> _PROBLEM DESCRIPTION_: Where does the word "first" appear in the entries below? Copy each line that holds it.

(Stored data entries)

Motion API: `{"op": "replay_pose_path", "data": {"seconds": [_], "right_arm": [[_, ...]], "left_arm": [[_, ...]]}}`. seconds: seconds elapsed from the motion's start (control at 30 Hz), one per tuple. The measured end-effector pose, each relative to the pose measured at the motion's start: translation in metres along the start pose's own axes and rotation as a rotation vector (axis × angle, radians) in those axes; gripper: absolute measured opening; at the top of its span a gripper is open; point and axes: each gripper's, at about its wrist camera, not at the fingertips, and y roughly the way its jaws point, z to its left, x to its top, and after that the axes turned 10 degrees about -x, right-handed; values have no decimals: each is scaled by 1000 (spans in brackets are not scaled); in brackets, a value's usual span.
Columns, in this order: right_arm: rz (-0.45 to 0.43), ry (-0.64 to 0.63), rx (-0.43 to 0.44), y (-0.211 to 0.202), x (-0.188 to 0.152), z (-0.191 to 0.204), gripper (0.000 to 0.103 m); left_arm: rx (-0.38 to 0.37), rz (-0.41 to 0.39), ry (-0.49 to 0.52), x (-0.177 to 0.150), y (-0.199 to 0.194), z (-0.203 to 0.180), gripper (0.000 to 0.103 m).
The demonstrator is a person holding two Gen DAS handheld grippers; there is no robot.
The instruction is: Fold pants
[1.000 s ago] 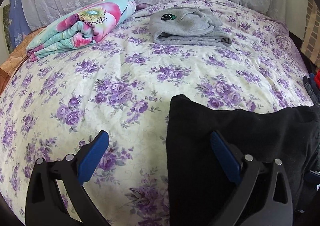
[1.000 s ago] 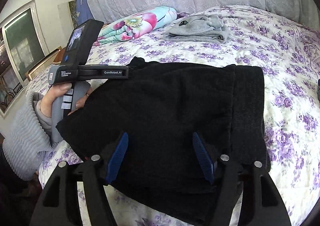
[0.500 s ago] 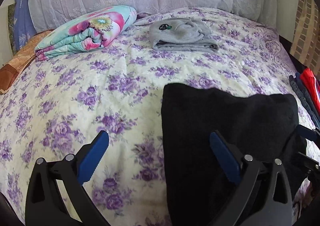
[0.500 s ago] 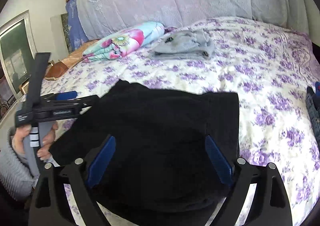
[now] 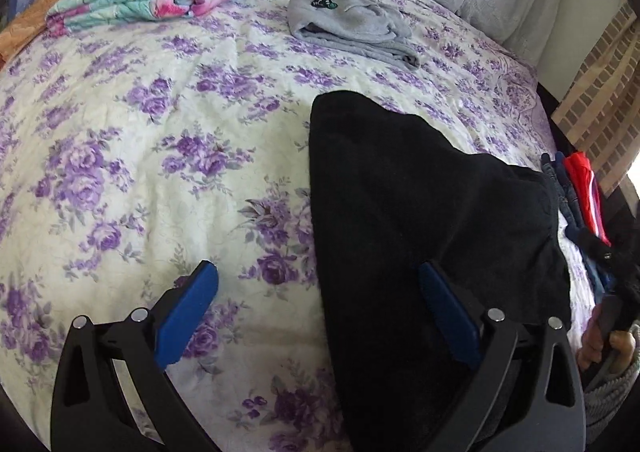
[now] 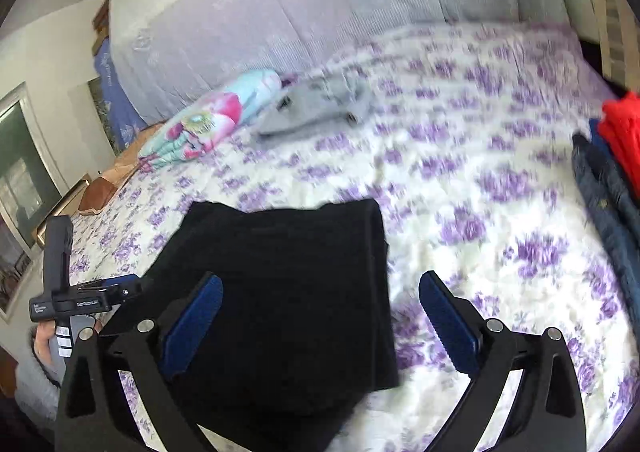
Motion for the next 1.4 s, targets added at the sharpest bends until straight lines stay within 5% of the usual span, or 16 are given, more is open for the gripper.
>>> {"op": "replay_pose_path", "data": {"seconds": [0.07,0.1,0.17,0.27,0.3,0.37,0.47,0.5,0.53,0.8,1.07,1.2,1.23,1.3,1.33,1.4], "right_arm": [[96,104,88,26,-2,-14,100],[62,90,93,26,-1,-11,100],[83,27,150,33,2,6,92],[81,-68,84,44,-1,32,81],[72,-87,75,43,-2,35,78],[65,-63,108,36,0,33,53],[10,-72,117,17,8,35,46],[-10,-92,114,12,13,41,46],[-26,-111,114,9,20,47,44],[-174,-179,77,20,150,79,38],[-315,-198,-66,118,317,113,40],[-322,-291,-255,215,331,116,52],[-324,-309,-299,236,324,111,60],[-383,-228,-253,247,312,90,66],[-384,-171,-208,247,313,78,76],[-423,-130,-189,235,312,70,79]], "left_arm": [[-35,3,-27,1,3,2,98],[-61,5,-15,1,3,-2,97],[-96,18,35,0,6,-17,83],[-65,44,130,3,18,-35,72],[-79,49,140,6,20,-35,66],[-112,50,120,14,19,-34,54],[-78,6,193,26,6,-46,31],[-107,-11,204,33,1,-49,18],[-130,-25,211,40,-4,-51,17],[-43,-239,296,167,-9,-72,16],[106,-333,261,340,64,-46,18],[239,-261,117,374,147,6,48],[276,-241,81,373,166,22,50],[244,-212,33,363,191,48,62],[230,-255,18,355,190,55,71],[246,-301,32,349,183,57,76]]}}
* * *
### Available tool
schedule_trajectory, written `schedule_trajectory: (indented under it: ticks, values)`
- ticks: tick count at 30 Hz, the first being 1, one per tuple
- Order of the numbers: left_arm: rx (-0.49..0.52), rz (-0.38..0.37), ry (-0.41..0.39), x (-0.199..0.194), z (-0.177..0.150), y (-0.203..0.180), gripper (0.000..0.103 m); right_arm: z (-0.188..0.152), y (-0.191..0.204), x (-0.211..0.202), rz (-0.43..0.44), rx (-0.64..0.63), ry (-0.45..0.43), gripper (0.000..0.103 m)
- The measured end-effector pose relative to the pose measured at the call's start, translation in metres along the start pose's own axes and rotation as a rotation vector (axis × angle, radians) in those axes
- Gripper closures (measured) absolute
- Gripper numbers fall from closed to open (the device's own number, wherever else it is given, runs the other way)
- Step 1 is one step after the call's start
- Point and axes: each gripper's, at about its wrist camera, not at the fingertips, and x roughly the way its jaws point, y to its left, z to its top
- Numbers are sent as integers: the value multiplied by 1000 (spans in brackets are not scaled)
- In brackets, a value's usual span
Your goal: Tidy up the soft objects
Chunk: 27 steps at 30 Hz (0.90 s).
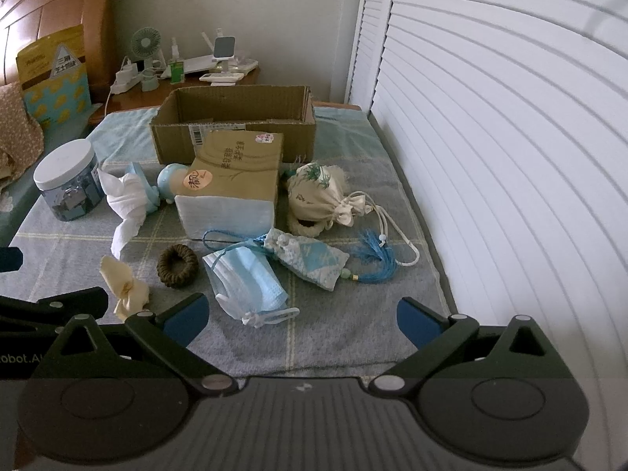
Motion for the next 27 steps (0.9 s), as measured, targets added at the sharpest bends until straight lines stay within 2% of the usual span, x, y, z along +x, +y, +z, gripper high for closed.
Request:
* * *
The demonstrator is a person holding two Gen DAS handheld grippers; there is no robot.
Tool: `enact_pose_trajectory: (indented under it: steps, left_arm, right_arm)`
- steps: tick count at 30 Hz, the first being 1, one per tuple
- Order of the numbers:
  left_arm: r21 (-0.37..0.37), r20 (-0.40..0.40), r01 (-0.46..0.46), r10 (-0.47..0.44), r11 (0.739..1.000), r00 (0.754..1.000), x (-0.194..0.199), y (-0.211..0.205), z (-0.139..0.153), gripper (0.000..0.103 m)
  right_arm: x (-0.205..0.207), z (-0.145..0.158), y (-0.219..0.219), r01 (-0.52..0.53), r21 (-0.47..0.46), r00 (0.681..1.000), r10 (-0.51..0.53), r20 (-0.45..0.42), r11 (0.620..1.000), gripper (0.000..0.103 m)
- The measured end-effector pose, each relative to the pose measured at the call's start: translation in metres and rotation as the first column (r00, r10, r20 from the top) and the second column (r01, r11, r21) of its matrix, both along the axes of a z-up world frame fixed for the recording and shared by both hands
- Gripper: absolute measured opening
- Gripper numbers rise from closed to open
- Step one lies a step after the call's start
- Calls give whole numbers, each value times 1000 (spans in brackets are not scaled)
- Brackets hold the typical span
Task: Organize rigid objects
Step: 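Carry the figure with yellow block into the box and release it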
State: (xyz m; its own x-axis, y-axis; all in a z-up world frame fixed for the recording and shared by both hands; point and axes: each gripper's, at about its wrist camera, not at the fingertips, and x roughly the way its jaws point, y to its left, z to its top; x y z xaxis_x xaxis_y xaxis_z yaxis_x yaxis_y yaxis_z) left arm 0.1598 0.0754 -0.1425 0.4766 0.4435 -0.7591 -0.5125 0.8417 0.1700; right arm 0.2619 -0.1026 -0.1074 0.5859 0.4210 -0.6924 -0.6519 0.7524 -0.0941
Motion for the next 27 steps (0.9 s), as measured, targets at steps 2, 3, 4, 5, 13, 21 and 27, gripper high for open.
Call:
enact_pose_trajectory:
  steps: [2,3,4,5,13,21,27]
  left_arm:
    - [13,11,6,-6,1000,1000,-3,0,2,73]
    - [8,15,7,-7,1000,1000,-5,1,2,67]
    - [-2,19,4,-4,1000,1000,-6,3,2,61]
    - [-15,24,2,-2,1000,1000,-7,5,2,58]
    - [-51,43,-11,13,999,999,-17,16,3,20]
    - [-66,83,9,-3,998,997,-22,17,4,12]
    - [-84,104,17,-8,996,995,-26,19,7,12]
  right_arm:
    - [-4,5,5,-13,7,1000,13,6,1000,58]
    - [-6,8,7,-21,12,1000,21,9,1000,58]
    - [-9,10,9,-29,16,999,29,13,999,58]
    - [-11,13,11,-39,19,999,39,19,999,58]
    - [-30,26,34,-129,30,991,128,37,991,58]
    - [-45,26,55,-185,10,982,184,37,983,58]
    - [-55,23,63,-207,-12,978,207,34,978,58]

> _RESULT OF THE EXERCISE_:
- ticks: tick count at 30 Hz, the first being 1, one per tuple
- steps: tick count at 30 Hz, the first being 1, one per tuple
- The measured end-effector pose, each relative to the pose measured at the call's start: translation in metres and rotation as the first column (r00, r10, r20 from the top) and the second column (r01, r11, r21) of its matrix, both along the axes of a z-up world frame fixed for the recording and shared by both hands

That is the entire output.